(Collected data entries)
+--

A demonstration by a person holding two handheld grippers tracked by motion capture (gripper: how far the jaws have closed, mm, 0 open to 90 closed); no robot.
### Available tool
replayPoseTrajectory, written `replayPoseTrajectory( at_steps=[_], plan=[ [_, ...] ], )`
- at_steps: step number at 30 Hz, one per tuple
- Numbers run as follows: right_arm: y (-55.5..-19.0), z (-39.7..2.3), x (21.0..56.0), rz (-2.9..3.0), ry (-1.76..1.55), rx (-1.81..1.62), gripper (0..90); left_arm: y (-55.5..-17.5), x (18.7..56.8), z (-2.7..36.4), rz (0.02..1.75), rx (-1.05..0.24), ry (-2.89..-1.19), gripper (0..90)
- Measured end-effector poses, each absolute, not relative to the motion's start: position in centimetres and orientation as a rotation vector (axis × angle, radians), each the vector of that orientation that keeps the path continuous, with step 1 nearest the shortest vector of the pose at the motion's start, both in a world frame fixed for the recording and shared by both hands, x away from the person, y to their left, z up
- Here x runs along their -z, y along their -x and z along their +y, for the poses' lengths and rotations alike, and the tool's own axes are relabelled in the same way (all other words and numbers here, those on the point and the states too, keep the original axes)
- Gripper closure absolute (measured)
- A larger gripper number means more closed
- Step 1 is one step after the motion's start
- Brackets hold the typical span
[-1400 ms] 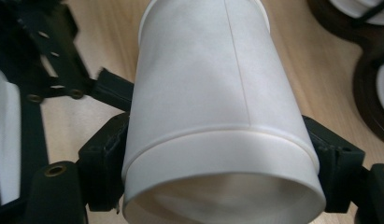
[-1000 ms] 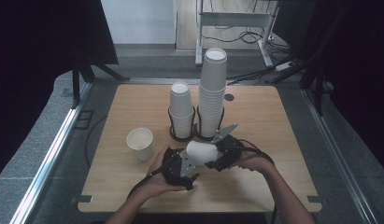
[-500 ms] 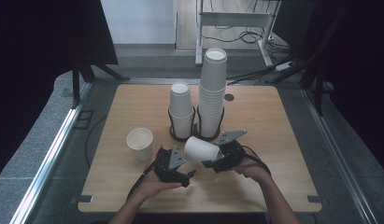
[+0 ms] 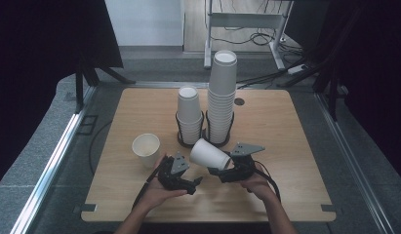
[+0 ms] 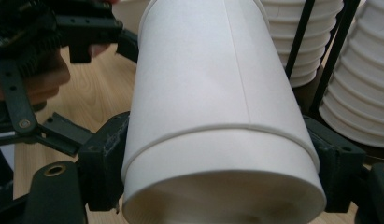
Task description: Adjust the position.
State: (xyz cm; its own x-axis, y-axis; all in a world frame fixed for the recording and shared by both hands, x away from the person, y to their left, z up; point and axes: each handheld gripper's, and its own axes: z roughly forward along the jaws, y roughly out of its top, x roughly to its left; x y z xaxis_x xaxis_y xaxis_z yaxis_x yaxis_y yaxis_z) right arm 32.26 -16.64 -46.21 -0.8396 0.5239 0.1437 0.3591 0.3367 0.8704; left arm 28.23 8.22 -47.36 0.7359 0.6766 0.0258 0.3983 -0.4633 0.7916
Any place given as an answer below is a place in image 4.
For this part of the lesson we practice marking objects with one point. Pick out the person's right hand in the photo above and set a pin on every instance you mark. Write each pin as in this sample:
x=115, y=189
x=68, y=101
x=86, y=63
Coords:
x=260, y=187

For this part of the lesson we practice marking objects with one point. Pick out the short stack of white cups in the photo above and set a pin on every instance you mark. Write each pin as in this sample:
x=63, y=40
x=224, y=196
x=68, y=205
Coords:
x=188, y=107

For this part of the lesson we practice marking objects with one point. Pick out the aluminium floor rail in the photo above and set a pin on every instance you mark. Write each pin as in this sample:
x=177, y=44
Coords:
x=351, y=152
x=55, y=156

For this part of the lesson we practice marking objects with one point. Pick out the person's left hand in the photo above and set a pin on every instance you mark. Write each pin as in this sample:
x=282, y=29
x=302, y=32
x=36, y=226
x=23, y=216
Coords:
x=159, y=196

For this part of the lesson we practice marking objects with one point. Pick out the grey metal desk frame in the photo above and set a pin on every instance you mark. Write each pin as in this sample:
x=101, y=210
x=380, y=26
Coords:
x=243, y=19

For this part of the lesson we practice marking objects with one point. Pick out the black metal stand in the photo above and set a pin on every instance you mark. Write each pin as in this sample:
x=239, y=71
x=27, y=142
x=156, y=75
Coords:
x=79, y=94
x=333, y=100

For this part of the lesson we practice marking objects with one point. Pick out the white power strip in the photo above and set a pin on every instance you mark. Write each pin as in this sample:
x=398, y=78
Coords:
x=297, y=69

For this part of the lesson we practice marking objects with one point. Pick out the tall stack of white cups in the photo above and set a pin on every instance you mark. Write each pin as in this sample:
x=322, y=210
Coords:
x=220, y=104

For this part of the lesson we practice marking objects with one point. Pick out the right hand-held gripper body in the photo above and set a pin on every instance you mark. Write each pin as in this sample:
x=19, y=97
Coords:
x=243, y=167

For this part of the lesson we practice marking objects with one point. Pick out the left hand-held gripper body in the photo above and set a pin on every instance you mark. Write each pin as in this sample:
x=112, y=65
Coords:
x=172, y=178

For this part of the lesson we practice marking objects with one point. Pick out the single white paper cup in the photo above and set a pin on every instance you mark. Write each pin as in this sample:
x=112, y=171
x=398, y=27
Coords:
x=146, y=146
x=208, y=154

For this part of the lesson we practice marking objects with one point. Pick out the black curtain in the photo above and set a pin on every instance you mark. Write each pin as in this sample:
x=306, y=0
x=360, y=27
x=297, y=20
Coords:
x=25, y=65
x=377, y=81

+--

■ Work item ■
The span to give again runs from the line with "x=101, y=210" through the last line of the records above; reproduce it exactly and nothing more.

■ Response area ■
x=101, y=210
x=380, y=26
Coords:
x=243, y=19

For this part of the lesson we practice marking objects with one point. Pick out the black metal stand in the photo above and set a pin on every instance you mark. Write each pin as in this sample:
x=239, y=71
x=27, y=142
x=156, y=75
Coords:
x=79, y=94
x=333, y=100

For this part of the lesson we practice marking objects with one point. Pick out the white power strip in the photo above and set a pin on every instance you mark. Write each pin as in this sample:
x=398, y=78
Coords:
x=297, y=69

For this part of the lesson we practice marking objects with one point. Pick out the tall stack of white cups in the photo above and set a pin on every instance you mark. Write each pin as in this sample:
x=322, y=210
Coords:
x=220, y=104

For this part of the lesson we practice marking objects with one point. Pick out the right hand-held gripper body in the photo above and set a pin on every instance you mark. Write each pin as in this sample:
x=19, y=97
Coords:
x=243, y=167

For this part of the lesson we practice marking objects with one point. Pick out the left hand-held gripper body in the photo above and set a pin on every instance you mark. Write each pin as in this sample:
x=112, y=65
Coords:
x=172, y=178

For this part of the lesson we practice marking objects with one point. Pick out the single white paper cup in the photo above and set a pin on every instance you mark. Write each pin as in this sample:
x=112, y=171
x=398, y=27
Coords:
x=146, y=146
x=208, y=154

For this part of the lesson we practice marking objects with one point. Pick out the black curtain in the photo above and set a pin on every instance you mark. Write each pin as in this sample:
x=306, y=0
x=360, y=27
x=297, y=20
Coords:
x=25, y=65
x=377, y=81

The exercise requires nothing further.